Paper No. 9
Presentation Time: 11:00 AM
LATE PLEISTOCENE MAMMOTH, BISON, BEAR, AND GROUND SQUIRREL FOSSILS FROM THE AIRPORT LANE SITE, LA GRANDE ALLUVIAL FAN TERRACE, NE OREGON
An earthmover operator removing 5 meters from the top of a distal remnant of the La Grande alluvial fan terrace in the southern part of the Grande Ronde Valley in January 2010 uncovered the tibia and two tusks from a juvenile male Columbian mammoth (Mammuthus columbi); a left radius of a large adult male bison (Bison latifrons); seven lumbar vertebrae, tailbones, and the proximal end of a left femur of a short-faced bear (Arctodus simus?); and a partial skeleton of a Columbian ground squirrel (Spermophilus columbianus), including the skull and lower jaw. The bear was lying on its left side and the vertebrae were articulated. The two mammoth tusks were found together in a position that suggests they came from the same skull, but the skull was not found. The fossils were found in grayish brown, silty, fine sand-sized river sediments with rare planktic diatoms (Aulcoseira, Fragilaria, Navicula, Nitzchia)), sponge spicules (Ephydatia fluviatilis), and very rare grass (Gramineae) and hemlock (Tsuga) pollen.

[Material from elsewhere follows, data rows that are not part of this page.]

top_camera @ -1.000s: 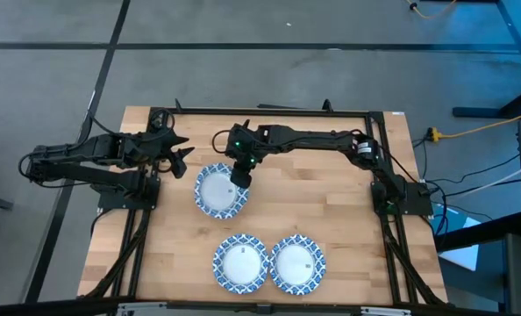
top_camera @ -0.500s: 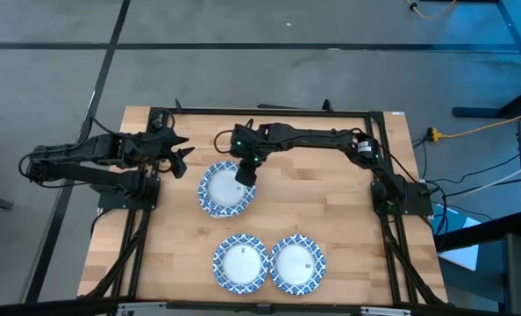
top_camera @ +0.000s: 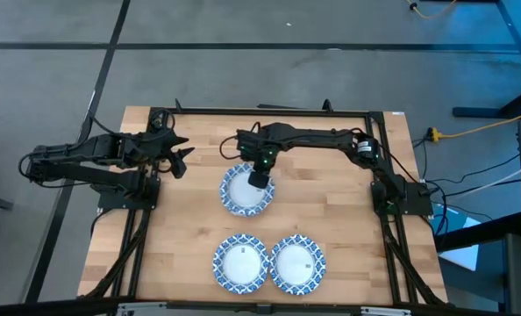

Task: Nest bowls inside each other
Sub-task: Stack the white bowl on the white bowl

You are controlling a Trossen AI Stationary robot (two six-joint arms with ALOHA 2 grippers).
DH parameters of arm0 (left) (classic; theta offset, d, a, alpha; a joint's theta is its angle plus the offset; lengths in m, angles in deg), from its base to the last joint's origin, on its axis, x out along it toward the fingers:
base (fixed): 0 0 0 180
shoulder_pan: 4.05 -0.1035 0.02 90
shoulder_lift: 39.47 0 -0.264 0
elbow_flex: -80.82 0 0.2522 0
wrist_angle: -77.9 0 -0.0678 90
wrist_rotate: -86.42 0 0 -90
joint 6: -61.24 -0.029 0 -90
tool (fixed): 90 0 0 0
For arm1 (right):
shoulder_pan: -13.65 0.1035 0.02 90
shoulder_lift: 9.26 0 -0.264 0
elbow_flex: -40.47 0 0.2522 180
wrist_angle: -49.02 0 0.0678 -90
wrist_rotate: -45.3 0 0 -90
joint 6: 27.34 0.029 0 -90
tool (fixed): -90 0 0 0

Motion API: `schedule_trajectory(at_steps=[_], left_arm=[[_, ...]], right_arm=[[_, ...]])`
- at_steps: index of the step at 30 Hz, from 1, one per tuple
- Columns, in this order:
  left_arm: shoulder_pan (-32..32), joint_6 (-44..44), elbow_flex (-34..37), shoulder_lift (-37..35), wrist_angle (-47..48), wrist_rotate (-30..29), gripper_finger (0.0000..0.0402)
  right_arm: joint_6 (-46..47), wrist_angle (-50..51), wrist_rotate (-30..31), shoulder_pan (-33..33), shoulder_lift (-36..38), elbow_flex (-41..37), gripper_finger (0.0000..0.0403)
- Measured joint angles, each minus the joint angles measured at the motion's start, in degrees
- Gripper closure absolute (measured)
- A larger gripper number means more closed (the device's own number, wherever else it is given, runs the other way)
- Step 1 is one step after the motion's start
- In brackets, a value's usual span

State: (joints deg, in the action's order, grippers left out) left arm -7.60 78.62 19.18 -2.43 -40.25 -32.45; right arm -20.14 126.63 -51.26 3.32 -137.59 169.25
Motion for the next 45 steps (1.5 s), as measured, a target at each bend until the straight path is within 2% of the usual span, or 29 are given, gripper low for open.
schedule_trajectory(at_steps=[11, 16, 21, 28, 34, 37, 40, 45], left_arm=[[0.0, 0.0, 0.0, 0.0, 0.0, 0.0, 0.0243], [0.0, 0.0, 0.0, 0.0, 0.0, 0.0, 0.0243], [0.0, 0.0, 0.0, 0.0, 0.0, 0.0, 0.0243], [0.0, 0.0, 0.0, 0.0, 0.0, 0.0, 0.0243], [0.0, 0.0, 0.0, 0.0, 0.0, 0.0, 0.0243], [0.0, 0.0, 0.0, 0.0, 0.1, 0.0, 0.0243], [0.0, 0.0, 0.0, 0.0, 0.2, 0.0, 0.0243], [0.0, 0.0, 0.0, 0.0, 0.2, 0.0, 0.0243]], right_arm=[[-1.3, 3.6, 0.0, 0.0, 0.0, 0.0, 0.0385], [-1.7, 3.2, 0.0, 0.3, 0.0, 0.0, 0.0353], [-2.9, 2.7, -1.8, 0.3, 0.0, 0.7, 0.0291], [-4.4, 0.4, 2.0, 1.1, 0.4, 8.8, 0.0229], [-6.3, 5.0, 2.0, 1.7, 0.6, 19.8, 0.0217], [-7.6, 1.9, 2.4, 3.0, 5.5, 17.7, 0.0216], [-7.7, 2.2, 6.0, 4.8, 10.6, 16.1, 0.0216], [-7.4, 2.5, 17.2, 8.4, 18.1, 11.8, 0.0216]])
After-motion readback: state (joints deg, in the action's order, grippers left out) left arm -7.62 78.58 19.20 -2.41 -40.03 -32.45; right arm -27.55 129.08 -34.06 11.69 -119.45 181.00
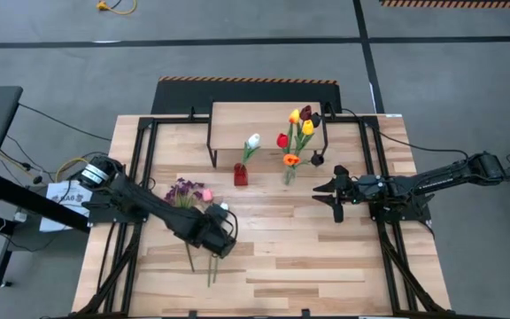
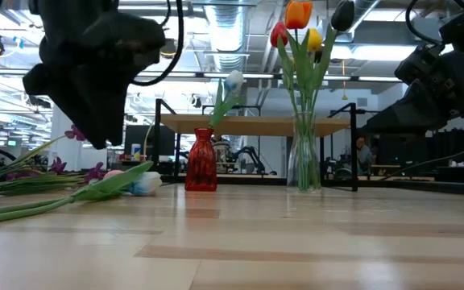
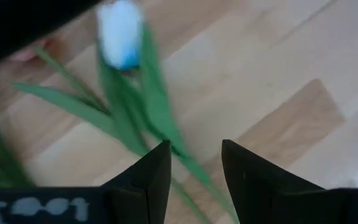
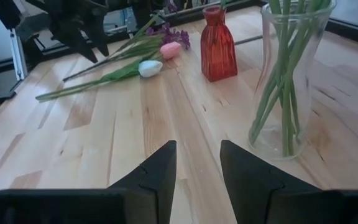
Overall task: Pick and place flowers into a vace then onto a shelf
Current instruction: Put the white flower into the red vase
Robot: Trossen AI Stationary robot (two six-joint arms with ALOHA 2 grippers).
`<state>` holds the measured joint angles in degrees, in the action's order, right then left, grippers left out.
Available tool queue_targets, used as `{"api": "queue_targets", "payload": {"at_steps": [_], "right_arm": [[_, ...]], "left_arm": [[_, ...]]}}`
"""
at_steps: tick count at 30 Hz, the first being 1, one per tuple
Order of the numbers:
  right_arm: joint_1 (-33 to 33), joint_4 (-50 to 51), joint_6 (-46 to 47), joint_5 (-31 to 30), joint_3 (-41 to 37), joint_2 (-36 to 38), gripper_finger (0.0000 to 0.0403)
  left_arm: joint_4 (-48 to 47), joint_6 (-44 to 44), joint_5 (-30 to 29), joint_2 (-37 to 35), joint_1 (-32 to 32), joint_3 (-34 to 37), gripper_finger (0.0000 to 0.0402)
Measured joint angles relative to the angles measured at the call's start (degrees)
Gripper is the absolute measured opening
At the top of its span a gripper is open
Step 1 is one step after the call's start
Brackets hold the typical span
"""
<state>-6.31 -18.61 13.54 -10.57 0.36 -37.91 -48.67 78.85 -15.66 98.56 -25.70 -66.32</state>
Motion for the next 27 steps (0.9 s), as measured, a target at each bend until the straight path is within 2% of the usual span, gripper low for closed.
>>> {"api": "queue_targets", "payload": {"at_steps": [9, 27], "right_arm": [[0.0, 0.0, 0.0, 0.0, 0.0, 0.0, 0.0118], [0.0, 0.1, 0.0, 0.0, 0.0, 0.0, 0.0118]], "left_arm": [[0.1, -3.2, 3.4, 2.1, 2.5, 0.0, 0.0131], [2.0, -3.2, 3.9, 2.0, 3.3, 2.6, 0.0131]]}}
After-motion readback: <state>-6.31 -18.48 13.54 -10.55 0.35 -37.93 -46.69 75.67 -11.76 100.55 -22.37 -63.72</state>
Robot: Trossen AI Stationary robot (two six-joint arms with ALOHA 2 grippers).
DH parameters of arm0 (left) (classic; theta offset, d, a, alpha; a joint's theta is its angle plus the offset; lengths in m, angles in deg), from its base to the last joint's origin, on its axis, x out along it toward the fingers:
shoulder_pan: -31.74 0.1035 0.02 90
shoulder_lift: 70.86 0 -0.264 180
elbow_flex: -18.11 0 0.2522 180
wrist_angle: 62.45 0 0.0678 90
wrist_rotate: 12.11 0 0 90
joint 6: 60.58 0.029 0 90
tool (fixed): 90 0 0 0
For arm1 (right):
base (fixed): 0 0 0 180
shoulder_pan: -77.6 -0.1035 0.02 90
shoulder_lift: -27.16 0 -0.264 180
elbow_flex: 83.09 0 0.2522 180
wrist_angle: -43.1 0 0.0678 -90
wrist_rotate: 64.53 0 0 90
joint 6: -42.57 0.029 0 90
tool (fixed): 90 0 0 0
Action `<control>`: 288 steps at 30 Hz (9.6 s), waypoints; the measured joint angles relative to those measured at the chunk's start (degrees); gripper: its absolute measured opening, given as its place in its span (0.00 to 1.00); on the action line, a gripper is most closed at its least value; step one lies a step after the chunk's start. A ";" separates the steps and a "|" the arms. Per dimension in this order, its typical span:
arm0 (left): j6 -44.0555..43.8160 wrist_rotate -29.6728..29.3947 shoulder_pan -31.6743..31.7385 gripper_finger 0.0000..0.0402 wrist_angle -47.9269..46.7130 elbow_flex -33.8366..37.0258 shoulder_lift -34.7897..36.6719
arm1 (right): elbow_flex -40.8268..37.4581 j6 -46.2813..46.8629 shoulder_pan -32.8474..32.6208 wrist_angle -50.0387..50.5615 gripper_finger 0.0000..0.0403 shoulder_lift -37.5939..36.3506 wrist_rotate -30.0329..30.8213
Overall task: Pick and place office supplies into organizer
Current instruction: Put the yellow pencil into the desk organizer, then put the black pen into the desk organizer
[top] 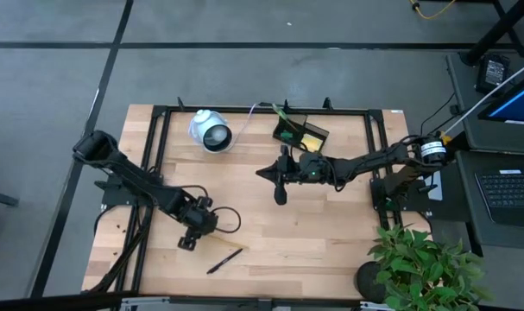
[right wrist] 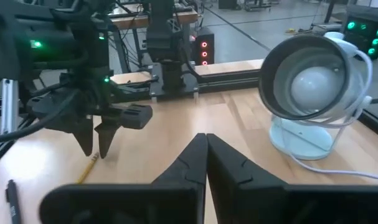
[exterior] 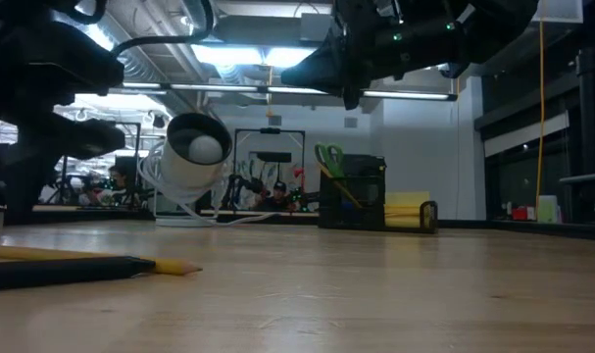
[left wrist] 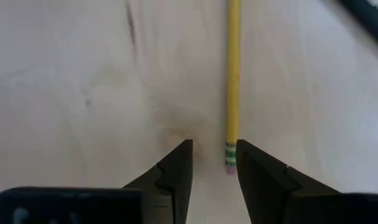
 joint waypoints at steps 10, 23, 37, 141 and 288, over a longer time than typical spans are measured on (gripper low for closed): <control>-6.06 -0.91 -5.85 0.29 7.44 0.00 -3.05 | 0.00 -0.04 -1.36 0.24 0.03 0.00 0.04; -4.08 -10.19 -7.35 0.29 8.36 -0.15 -4.06 | 0.00 1.29 -1.36 0.35 0.03 0.00 0.07; -3.57 -10.81 -6.88 0.29 8.07 -0.55 -9.39 | 0.00 1.27 -1.36 0.59 0.03 0.02 0.07; 29.83 3.45 36.26 0.03 54.26 11.47 17.14 | 0.07 -12.19 0.71 -12.73 0.28 -3.65 -0.11; 10.62 -14.36 15.67 0.00 8.97 11.31 33.78 | 0.07 -13.99 1.67 8.09 0.01 -12.98 12.19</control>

It is possible that the animals were washed in from upstream during a flood caused by the failure of a glacial ice dam in the Elkhorn Mountains or during the spring when the ice was melting rapidly. Attempts to isolate DNA have been unsuccessful to date due to the poor state of preservation of the fossils. Radiocarbon dating of enamel fragments from the mammoth tusks by Geochron Laboratories yielded radiocarbon ages of 10,630 ± 490 14C years BP for collagen and 10,650 ± 340 14C years for bioapatite. These are the youngest late Pleistocene fossils discovered so far in the Grande Ronde Valley.